News and Insights

The Defense Health Agency has a clear vision: “the unrelenting pursuit of excellence as we care for our joint force and those we are privileged to serve. Anytime, Anywhere—Always.” In the post-pandemic healthcare workforce, military healthcare contractors are integral to supporting the Defense Health Agency (DHA) in providing healthcare services to service members and their families and as partners in striving towards that vision.

The COVID-19 pandemic changed the landscape of all industries, including the healthcare industry. Now that we are in the post-COVID-19 landscape, it’s essential to reflect on the post-pandemic healthcare workforce, including industry challenges, and how we can be poised to meet current and future healthcare needs.

 

Insights and a Pathway to Continued Effective Partnerships

As essential workers during an unprecedented global pandemic, healthcare workers experienced a surge in pay rates as a stop-gap measure to address the demand for personnel, the increased risk in personal safety, and the sustained heavy workloads pushing healthcare facilities’ capacity limits. While the pandemic demands have subsided, current wages remain high due in no small part to the healthcare personnel shortages.

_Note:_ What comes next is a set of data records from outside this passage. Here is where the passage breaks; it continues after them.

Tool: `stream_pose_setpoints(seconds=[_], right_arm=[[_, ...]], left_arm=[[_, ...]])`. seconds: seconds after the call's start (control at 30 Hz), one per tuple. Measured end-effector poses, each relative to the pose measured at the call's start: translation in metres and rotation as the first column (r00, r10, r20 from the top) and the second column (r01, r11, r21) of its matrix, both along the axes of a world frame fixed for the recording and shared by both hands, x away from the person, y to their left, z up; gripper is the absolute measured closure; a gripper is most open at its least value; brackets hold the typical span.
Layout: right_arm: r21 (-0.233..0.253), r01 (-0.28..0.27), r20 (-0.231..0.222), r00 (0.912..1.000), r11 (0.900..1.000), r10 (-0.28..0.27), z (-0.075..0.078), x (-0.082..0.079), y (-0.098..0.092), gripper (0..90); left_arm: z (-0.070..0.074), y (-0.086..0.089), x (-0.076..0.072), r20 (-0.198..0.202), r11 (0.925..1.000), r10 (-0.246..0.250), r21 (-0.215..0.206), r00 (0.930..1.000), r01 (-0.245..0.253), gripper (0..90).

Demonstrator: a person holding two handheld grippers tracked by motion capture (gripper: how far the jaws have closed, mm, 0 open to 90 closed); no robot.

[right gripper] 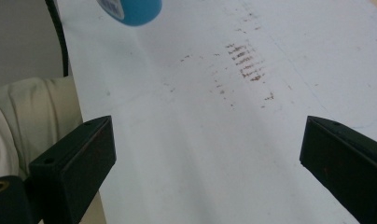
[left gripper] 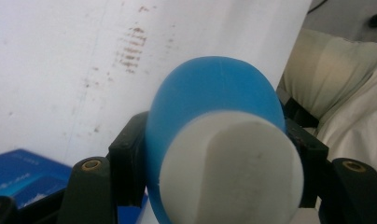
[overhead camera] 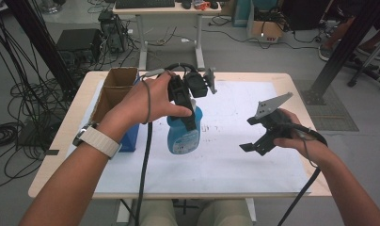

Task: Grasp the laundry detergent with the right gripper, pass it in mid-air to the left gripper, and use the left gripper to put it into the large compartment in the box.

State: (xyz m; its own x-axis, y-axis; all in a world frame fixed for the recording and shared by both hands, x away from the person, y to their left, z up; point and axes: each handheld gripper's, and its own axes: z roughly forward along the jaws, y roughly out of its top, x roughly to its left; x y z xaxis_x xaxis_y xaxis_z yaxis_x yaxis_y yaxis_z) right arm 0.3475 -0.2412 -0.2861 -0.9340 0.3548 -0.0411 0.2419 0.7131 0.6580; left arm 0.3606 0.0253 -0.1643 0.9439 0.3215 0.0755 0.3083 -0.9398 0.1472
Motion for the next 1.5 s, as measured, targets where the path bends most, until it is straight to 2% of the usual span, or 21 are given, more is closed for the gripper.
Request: stream_pose_setpoints(seconds=[0.13,0.23,0.33,0.4,0.53,0.6,0.67,0.87,0.9,0.93,0.97,1.03,1.1,1.2,1.23,1.27,1.3,1.33,1.37,1.43,1.5], right_arm=[[-0.002,-0.011,0.017,0.9998,1.000,0.011,0.008,0.001,-0.006,3.7],[-0.018,-0.002,0.016,0.9999,1.000,0.002,0.015,0.003,-0.013,4.5],[-0.037,0.005,0.020,0.9998,0.999,-0.005,0.017,0.004,-0.018,4.7],[-0.045,0.019,0.023,0.9996,0.999,-0.018,0.019,0.006,-0.023,4.8],[-0.069,0.053,0.011,0.9986,0.996,-0.053,0.021,0.006,-0.031,5.3],[-0.081,0.044,0.017,0.9989,0.996,-0.043,0.022,0.008,-0.033,5.4],[-0.084,0.054,0.017,0.9984,0.995,-0.053,0.023,0.008,-0.036,5.5],[-0.084,0.084,0.021,0.9964,0.993,-0.083,0.025,0.009,-0.044,5.6],[-0.084,0.089,0.020,0.9959,0.992,-0.088,0.025,0.010,-0.046,5.7],[-0.084,0.089,0.020,0.9959,0.992,-0.088,0.025,0.010,-0.046,5.7],[-0.082,0.098,0.018,0.9951,0.992,-0.097,0.025,0.010,-0.047,5.7],[-0.081,0.107,0.019,0.9942,0.991,-0.106,0.025,0.011,-0.050,5.6],[-0.079,0.113,0.016,0.9936,0.990,-0.112,0.026,0.011,-0.051,5.6],[-0.074,0.114,0.018,0.9934,0.991,-0.113,0.025,0.011,-0.053,5.6],[-0.077,0.114,0.019,0.9935,0.990,-0.113,0.025,0.012,-0.054,5.6],[-0.081,0.118,0.017,0.9930,0.990,-0.117,0.025,0.012,-0.055,5.6],[-0.080,0.123,0.014,0.9924,0.989,-0.122,0.025,0.012,-0.055,5.6],[-0.080,0.123,0.014,0.9924,0.989,-0.122,0.025,0.012,-0.055,5.6],[-0.054,0.129,0.021,0.9915,0.990,-0.128,0.022,0.013,-0.055,5.6],[-0.064,0.135,0.013,0.9908,0.989,-0.134,0.023,0.013,-0.056,5.6],[-0.063,0.135,0.014,0.9908,0.989,-0.134,0.022,0.014,-0.056,5.6]], left_arm=[[0.010,0.005,0.008,-0.009,0.9976,0.070,0.000,0.9975,-0.070,37.4],[0.018,0.007,0.014,-0.010,0.9897,0.143,-0.001,0.9896,-0.143,37.4],[0.028,0.008,0.017,0.001,0.9774,0.212,0.006,0.9774,-0.212,37.4],[0.033,0.010,0.021,0.007,0.9732,0.230,0.008,0.9732,-0.230,37.4],[0.045,0.015,0.027,-0.004,0.9452,0.326,-0.012,0.9453,-0.326,37.4],[0.049,0.018,0.031,-0.009,0.9332,0.359,-0.004,0.9332,-0.359,37.5],[0.056,0.022,0.035,-0.008,0.9096,0.415,-0.016,0.9097,-0.415,37.4],[0.076,0.031,0.042,0.006,0.8770,0.480,-0.017,0.8771,-0.480,37.4],[0.084,0.036,0.044,0.013,0.8544,0.519,-0.027,0.8545,-0.519,37.4],[0.084,0.036,0.044,0.013,0.8544,0.519,-0.027,0.8545,-0.519,37.4],[0.086,0.038,0.045,0.015,0.8427,0.538,-0.045,0.8431,-0.537,37.4],[0.093,0.044,0.047,0.025,0.8342,0.551,-0.042,0.8340,-0.550,37.5],[0.099,0.049,0.049,0.036,0.8185,0.574,-0.057,0.8182,-0.572,37.5],[0.107,0.058,0.050,0.037,0.7678,0.639,-0.082,0.7680,-0.635,37.4],[0.109,0.062,0.050,0.037,0.7540,0.656,-0.086,0.7542,-0.651,37.5],[0.111,0.065,0.051,0.038,0.7448,0.666,-0.085,0.7449,-0.662,37.4],[0.114,0.070,0.052,0.040,0.7232,0.690,-0.086,0.7229,-0.685,37.5],[0.114,0.070,0.052,0.040,0.7232,0.690,-0.086,0.7229,-0.685,37.5],[0.116,0.073,0.052,0.042,0.7150,0.698,-0.082,0.7144,-0.694,37.5],[0.120,0.081,0.055,0.050,0.7014,0.713,-0.059,0.6997,-0.710,37.5],[0.121,0.085,0.056,0.049,0.6822,0.731,-0.058,0.6804,-0.729,37.5]])
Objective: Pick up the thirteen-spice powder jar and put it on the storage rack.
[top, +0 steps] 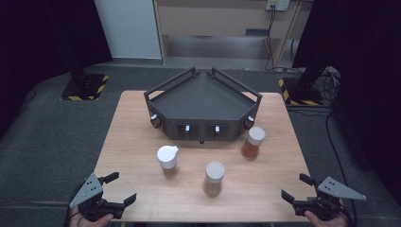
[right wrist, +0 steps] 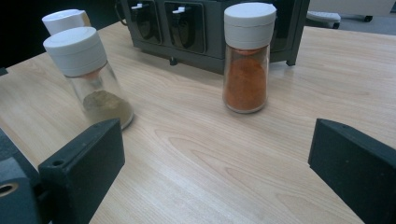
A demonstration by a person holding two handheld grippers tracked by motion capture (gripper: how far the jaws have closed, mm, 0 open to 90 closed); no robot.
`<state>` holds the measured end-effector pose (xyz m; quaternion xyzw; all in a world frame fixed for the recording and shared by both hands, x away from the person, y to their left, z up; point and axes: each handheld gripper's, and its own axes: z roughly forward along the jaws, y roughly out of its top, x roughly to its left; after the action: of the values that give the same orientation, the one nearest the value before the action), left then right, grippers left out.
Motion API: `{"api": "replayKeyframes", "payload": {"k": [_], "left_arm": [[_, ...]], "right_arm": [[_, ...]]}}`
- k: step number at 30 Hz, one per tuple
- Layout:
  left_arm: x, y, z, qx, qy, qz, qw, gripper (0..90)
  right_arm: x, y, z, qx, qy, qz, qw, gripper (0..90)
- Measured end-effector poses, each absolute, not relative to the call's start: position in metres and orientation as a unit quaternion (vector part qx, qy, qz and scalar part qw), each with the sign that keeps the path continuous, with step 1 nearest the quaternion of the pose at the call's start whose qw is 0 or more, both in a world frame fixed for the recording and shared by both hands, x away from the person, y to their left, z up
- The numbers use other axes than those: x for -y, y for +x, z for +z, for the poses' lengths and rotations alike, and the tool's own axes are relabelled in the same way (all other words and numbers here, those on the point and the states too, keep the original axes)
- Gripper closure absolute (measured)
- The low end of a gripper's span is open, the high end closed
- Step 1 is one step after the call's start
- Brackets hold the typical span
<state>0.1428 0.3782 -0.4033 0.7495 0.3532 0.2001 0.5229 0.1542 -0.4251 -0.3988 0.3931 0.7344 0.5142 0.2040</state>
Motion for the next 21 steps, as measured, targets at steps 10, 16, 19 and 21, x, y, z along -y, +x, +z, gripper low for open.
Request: {"api": "replayKeyframes", "payload": {"k": [10,16,19,21], "left_arm": [[-0.375,0.150,-0.378,-0.345,0.754,0.194,0.524,0.3],[-0.379,0.157,-0.363,-0.347,0.757,0.184,0.522,0.1],[-0.378,0.158,-0.358,-0.344,0.760,0.183,0.519,0.1],[-0.378,0.160,-0.353,-0.343,0.762,0.184,0.518,0.1]], "right_arm": [[0.425,0.154,-0.399,-0.731,0.397,0.516,0.204,2.7],[0.425,0.153,-0.399,-0.730,0.398,0.515,0.207,1.5],[0.424,0.154,-0.399,-0.732,0.399,0.513,0.206,1.4],[0.423,0.153,-0.399,-0.731,0.400,0.512,0.206,1.3]]}}
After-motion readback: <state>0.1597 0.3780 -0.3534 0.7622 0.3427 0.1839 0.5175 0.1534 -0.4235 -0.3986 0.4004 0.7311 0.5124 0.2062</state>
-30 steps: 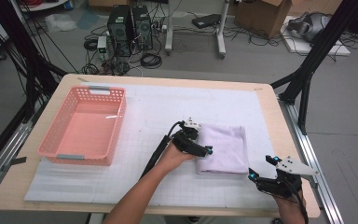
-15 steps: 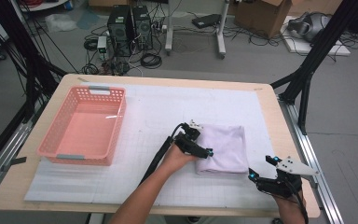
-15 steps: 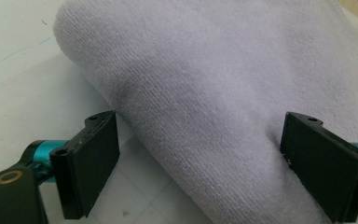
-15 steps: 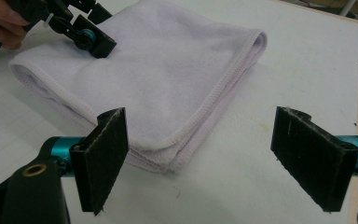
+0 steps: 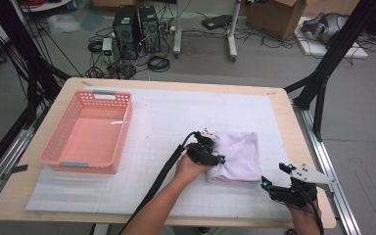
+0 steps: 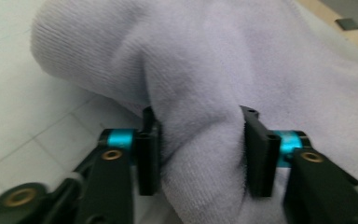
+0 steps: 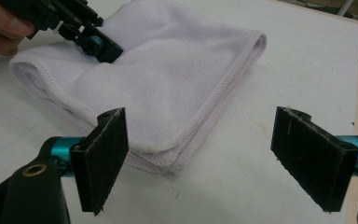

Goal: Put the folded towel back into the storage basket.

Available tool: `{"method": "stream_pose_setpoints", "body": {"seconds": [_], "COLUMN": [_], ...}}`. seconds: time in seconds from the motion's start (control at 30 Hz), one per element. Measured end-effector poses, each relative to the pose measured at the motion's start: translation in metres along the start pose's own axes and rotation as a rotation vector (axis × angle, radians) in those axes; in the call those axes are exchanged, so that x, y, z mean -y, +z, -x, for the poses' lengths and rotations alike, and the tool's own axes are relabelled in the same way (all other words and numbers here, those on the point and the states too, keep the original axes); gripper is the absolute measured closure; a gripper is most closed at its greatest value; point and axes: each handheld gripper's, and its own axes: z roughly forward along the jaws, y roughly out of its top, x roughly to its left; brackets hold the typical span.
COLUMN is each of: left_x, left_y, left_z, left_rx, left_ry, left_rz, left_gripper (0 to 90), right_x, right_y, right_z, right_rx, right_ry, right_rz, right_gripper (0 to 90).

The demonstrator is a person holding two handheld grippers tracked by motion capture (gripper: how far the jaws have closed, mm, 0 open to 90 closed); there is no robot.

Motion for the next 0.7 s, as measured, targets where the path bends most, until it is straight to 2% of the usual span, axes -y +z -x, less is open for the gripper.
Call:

While all sectors are experiencing labor shortages, the healthcare industry has been especially hard hit. By November 2022, healthcare and social assistance workers left employment at rates 32.5% higher than before the pandemic, according to healthsystemtracker.org. During the same period, workers in other professions had a high quit rate, 21.1%, but still lower than the healthcare industry. Many factors account for the shortages. Some healthcare workers had to leave the workforce to meet the needs of younger children who no longer had in-person school or available and dependable childcare. Shortages of teachers, afterschool staff, and ancillary student support services such as school transportation continue to affect healthcare workers juggling work schedules and parent responsibilities.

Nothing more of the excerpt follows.